Author
|
Topic: Need help on possible decompression of a file. (Read 2 times)
|
Babazoz
Guest
|
|
« on: January 26, 2008, 06:53:58 pm » |
|
:banghead: I have an earlier thread here about my project to translate the Haruhi Suzumiya game for the PSP. The text in the game is contained in about 640 DAT files, which seem to be partially compressed script files. The text is definitely editable and readable, but attempting to add in bytes either results in a crash or voices not playing. Well, I've tried every way I can to hack this file to allow for text beyond the character limits without crashing the game. I've compared, searched, added, removed, and every attempt comes up nil. I've come to the conclusion that this file is at least partially compressed in key areas, that if uncompressed, could allow editing beyond the byte limit for each section, but if it is, in fact, compressed, I'll be damned if I can find out what it is. I really don't want to have to butcher any translations (any more than necessary) that come our way with this, so I'm coming to you guys, and hoping someone can help out with this, either by seeing a way to decompress, edit, then recompress these files, or if a hack can be worked in to allow going beyond the byte limit. I've already found that the file stores total file length and the length of the actual script in values near the beginning of the file, and that each section has a value which represents number of bytes in that section. I've spent a ton of time and coffee on this, and now I'm asking for help. The file is in the link below (4K), and if anyone can point me in the right direction, it would be greatly appreciated. http://www.mediafire.com/?53ckjgcsy2d
|
|
|
|
Ryusui
Guest
|
|
« Reply #1 on: January 26, 2008, 09:44:22 pm » |
|
Sounds like what you're up against isn't compression: it's metadata.

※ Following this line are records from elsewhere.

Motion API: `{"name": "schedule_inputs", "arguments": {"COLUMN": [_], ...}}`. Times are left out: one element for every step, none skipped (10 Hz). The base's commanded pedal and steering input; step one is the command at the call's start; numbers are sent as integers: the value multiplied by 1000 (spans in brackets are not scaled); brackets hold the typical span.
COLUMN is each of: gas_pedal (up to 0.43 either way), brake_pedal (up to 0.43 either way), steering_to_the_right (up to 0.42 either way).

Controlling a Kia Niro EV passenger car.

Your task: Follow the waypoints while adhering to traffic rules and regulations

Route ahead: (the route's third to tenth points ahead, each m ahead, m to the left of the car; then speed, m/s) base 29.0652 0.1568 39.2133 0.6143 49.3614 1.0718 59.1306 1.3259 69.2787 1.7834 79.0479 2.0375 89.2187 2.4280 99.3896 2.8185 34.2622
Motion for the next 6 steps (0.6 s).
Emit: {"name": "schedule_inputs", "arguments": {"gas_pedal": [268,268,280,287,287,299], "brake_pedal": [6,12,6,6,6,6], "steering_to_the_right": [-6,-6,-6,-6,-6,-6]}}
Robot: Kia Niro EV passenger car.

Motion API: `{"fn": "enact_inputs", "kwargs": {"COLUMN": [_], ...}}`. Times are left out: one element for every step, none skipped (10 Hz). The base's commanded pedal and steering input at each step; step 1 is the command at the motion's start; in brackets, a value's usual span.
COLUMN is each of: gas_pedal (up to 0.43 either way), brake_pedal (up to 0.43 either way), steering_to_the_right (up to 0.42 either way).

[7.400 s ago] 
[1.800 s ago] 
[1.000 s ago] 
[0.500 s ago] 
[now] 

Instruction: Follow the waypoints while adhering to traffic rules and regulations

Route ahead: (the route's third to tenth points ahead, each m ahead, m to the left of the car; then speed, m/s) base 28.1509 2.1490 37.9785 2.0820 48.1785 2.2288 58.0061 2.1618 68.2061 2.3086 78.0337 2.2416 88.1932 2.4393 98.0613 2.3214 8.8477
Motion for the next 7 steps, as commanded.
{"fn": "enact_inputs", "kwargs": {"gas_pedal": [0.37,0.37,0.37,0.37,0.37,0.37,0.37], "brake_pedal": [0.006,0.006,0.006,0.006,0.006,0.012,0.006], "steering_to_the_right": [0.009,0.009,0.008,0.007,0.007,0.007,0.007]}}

Could be something as simple as text pointers, which every romhacker should know how to work with (and the famed Atlas contains functions for handling). If it's anything more complicated, though, like checksums or file length headers, you may have to write your own custom script editor/inserter.
|
|
|
|
Babazoz
Guest
|
|
« Reply #2 on: January 27, 2008, 08:25:01 am » |
|
Sounds like what you're up against isn't compression: it's metadata.
Could be something as simple as text pointers, which every romhacker should know how to work with (and the famed Atlas contains functions for handling). If it's anything more complicated, though, like checksums or file length headers, you may have to write your own custom script editor/inserter.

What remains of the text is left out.